Reproduce each entry below exactly as it appears.

Extracted data below:

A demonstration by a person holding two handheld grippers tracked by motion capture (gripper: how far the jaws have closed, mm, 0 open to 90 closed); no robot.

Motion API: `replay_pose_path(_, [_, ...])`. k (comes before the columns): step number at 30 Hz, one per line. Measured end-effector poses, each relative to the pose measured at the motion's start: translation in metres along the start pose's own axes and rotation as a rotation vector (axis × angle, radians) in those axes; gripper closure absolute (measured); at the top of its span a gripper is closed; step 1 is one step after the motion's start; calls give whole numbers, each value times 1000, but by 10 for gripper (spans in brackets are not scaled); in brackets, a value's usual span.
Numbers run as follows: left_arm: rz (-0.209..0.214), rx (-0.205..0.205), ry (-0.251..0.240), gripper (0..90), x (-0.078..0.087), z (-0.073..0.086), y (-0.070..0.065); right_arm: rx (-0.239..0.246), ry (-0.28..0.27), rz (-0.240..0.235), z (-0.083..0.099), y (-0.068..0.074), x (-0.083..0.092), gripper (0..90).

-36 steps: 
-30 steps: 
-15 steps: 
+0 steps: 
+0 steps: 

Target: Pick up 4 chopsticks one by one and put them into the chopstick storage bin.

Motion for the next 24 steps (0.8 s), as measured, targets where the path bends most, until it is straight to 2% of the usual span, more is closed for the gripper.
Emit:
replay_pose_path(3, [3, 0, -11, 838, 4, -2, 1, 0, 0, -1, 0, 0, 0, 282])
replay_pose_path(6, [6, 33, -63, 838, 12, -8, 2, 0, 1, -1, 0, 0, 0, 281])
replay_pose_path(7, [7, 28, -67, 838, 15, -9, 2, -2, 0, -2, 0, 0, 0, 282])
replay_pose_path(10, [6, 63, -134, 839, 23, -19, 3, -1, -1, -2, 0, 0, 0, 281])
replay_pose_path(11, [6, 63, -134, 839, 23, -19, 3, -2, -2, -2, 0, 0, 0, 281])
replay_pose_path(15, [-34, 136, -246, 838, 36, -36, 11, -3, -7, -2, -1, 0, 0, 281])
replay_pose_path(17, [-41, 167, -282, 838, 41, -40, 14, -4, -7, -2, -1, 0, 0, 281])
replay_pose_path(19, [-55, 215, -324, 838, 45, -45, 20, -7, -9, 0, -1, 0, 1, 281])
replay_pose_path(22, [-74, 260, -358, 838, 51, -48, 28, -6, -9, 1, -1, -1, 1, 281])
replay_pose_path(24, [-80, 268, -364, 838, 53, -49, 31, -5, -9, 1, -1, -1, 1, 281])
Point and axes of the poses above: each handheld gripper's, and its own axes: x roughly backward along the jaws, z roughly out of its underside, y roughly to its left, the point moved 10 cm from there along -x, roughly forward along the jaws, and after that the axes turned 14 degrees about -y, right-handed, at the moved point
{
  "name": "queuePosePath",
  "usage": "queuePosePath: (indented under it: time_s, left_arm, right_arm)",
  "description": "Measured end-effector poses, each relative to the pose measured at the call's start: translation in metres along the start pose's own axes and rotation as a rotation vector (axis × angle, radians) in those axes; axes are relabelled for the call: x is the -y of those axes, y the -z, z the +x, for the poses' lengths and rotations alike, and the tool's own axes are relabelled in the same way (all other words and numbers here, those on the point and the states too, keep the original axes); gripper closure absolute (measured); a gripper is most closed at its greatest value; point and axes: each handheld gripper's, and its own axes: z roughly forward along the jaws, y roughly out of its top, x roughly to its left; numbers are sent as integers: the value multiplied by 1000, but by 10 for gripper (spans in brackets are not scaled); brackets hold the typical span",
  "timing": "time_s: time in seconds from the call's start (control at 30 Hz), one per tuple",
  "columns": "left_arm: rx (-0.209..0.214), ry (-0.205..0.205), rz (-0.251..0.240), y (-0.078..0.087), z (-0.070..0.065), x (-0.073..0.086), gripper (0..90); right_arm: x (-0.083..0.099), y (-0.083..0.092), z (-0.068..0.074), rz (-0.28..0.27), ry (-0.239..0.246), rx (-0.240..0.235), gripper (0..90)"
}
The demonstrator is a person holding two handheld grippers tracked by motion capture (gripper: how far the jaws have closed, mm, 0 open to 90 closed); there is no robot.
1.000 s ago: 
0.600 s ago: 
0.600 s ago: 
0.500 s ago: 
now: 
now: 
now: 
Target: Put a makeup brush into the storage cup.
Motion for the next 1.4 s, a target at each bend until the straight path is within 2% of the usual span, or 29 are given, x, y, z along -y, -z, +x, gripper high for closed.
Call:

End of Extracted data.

_Written solution_.
A demonstration by a person holding two handheld grippers tracked by motion capture (gripper: how far the jaws have closed, mm, 0 open to 90 closed); no robot.

Motion API: `replay_pose_path(_, [_, ...])`. k (comes before the columns): step number at 30 Hz, one per line. Measured end-effector poses, each relative to the pose measured at the motion's start: translation in metres along the start pose's own axes and rotation as a rotation vector (axis × angle, radians) in those axes; gripper closure absolute (measured); at the top of its span a gripper is closed; step 1 is one step after the motion's start; calls give whole numbers, each value times 1000, but by 10 for gripper (spans in brackets are not scaled); in brackets, a value's usual span.
Numbers run as follows: left_arm: rz (-0.209..0.214), rx (-0.205..0.205), ry (-0.251..0.240), gripper (0..90), x (-0.078..0.087), z (-0.073..0.086), y (-0.070..0.065); right_arm: rx (-0.239..0.246), ry (-0.28..0.27), rz (-0.240..0.235), z (-0.083..0.099), y (-0.068..0.074), x (-0.083..0.092), gripper (0..90).

-36 steps: 
-30 steps: 
-15 steps: 
+0 steps: 
+0 steps: 

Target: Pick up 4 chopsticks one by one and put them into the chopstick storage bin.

Motion for the next 24 steps (0.8 s), as measured, targets where the path bends most, until it is straight to 2% of the usual span, more is closed for the gripper.
Emit:
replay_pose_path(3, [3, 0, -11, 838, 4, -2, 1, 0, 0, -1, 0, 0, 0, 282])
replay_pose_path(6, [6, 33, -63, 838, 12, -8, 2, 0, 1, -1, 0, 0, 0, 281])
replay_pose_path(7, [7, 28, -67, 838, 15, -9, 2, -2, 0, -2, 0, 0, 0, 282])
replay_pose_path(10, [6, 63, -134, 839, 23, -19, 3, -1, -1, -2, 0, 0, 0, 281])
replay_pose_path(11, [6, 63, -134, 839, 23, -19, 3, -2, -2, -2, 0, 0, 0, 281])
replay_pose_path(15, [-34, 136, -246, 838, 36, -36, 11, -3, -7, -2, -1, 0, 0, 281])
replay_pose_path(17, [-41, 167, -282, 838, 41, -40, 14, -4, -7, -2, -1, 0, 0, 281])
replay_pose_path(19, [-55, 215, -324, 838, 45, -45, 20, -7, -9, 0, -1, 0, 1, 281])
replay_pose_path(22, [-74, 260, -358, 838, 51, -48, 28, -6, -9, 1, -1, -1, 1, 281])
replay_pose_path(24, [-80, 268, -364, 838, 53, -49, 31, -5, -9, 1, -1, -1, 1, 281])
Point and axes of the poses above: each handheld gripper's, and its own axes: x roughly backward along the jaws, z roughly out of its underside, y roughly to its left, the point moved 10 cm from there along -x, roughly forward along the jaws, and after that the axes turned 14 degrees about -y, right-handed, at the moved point
{
  "name": "queuePosePath",
  "usage": "queuePosePath: (indented under it: time_s, left_arm, right_arm)",
  "description": "Measured end-effector poses, each relative to the pose measured at the call's start: translation in metres along the start pose's own axes and rotation as a rotation vector (axis × angle, radians) in those axes; axes are relabelled for the call: x is the -y of those axes, y the -z, z the +x, for the poses' lengths and rotations alike, and the tool's own axes are relabelled in the same way (all other words and numbers here, those on the point and the states too, keep the original axes); gripper closure absolute (measured); a gripper is most closed at its greatest value; point and axes: each handheld gripper's, and its own axes: z roughly forward along the jaws, y roughly out of its top, x roughly to its left; numbers are sent as integers: the value multiplied by 1000, but by 10 for gripper (spans in brackets are not scaled); brackets hold the typical span",
  "timing": "time_s: time in seconds from the call's start (control at 30 Hz), one per tuple",
  "columns": "left_arm: rx (-0.209..0.214), ry (-0.205..0.205), rz (-0.251..0.240), y (-0.078..0.087), z (-0.070..0.065), x (-0.073..0.086), gripper (0..90); right_arm: x (-0.083..0.099), y (-0.083..0.092), z (-0.068..0.074), rz (-0.28..0.27), ry (-0.239..0.246), rx (-0.240..0.235), gripper (0..90)"
}
The demonstrator is a person holding two handheld grippers tracked by motion capture (gripper: how far the jaws have closed, mm, 0 open to 90 closed); there is no robot.
1.000 s ago: 
0.600 s ago: 
0.600 s ago: 
0.500 s ago: 
now: 
now: 
now: 
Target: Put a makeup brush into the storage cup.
Motion for the next 1.4 s, a target at each bend until the straight path is within 2% of the usual span, or 29 are given, x, y, z along -y, -z, +x, gripper high for closed.
Call:

There is nothing more to add to the answer.